They attempted "to identify places that are best positioned to carry on when or if others fall apart. They call these lucky places 'nodes of persisting complexity.' The winner, tech billionaires who already own bunkers there will be pleased to know, is New Zealand. The runners-up are Tasmania, Ireland, Iceland, Britain, the United States and Canada." So all islands except the U.S. and Canada! But other climatologists disagree completely.



Jones' "model's underlying assumption is that when many countries are collapsing at the same time, the ones that are the best setup for self-sufficiency are the most likely to keep running. There are 21 countries that score over 65 on the Notre Dame adaptive initiative that ranks 181 countries annually on their readiness to successfully adapt to climate change. The scores are in terms of their vulnerability to climate change and other global challenges in combination with its readiness to improve resilience. I'm guessing that under 65 is failure and they all get wiped out.

  • Norway- 76.8

  • New Zealand- 75.5

  • Finland- 73.5

  • Switzerland- 72.5

  • Sweden- 72.4

  • Austria- 71.7

  • Denmark- 71.7

  • Iceland- 71.3

  • Singapore- 71.3

  • Germany- 70.8

  • UK- 70.2

  • Australia- 70.1

  • Luxembourg- 69.9

  • Canada- 68.4

  • South Korea- 68.3

  • France- 68.2

  • Japan- 68.0

  • Netherlands- 67.9

  • U.S.- 67.8

  • Slovenia- 65.6

  • Ireland- 65.0

At the bottom of the list are a dozen African countries plus Yemen and Afghanistan.

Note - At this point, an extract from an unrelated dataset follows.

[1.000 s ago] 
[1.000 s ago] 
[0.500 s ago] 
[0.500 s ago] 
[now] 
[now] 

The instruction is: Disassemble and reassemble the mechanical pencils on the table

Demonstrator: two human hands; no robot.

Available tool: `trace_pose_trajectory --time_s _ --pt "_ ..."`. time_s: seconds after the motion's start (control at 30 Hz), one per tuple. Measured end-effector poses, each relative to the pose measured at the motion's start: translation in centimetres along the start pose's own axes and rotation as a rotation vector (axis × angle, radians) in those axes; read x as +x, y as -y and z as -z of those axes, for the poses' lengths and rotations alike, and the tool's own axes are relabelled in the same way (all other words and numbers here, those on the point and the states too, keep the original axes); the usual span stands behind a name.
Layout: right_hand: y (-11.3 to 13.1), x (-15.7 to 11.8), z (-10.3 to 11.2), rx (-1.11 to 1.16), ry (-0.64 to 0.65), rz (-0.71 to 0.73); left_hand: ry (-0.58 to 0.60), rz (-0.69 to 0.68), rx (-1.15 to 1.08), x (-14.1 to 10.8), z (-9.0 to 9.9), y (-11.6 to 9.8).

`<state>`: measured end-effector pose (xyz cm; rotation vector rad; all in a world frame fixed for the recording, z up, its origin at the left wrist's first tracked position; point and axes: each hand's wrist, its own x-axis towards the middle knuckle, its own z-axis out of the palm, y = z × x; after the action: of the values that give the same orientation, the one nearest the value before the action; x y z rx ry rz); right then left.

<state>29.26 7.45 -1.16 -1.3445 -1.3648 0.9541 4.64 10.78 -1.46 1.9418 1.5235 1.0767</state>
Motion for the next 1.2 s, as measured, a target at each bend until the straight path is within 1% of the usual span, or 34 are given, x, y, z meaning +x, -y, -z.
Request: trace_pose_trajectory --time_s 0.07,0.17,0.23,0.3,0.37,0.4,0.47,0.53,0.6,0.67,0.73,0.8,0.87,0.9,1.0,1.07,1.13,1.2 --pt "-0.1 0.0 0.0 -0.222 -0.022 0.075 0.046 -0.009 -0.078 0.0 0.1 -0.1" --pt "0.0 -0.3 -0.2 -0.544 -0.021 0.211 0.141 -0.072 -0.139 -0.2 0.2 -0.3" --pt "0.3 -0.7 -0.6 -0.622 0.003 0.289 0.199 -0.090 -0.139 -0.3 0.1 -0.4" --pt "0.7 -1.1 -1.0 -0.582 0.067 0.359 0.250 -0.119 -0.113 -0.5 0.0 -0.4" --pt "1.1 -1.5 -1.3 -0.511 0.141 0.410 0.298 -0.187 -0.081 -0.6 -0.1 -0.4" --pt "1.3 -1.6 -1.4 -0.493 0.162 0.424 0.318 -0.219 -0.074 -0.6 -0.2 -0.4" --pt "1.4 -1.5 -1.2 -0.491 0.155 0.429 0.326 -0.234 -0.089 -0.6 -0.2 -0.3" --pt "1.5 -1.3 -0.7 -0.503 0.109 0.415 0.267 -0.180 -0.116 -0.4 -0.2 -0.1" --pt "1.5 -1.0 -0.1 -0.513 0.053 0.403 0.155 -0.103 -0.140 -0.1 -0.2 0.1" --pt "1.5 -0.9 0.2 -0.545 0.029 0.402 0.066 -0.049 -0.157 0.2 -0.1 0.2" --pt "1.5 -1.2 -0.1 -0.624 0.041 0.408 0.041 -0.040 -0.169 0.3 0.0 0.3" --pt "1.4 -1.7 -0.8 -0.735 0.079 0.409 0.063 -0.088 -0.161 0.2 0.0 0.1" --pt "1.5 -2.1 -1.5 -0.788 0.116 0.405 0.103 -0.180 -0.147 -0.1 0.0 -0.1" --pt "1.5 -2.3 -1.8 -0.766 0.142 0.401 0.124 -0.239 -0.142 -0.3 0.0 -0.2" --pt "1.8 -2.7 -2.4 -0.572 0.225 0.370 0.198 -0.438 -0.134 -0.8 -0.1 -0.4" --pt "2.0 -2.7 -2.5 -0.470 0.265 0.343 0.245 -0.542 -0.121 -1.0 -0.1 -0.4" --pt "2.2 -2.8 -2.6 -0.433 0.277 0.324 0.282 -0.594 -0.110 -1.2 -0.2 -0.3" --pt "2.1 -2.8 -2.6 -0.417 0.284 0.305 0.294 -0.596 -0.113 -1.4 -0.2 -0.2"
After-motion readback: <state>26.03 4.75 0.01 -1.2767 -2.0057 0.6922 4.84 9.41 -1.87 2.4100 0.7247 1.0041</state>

Jones and King added three additional measures: "whether the country has enough land to grow food for its people; whether it has the energy capacity to 'keep the lights on,' as he put it in an interview; and whether the country is sufficiently isolated to keep other people from walking across its borders, as its neighbors are collapsing. New Zealand comes out on top."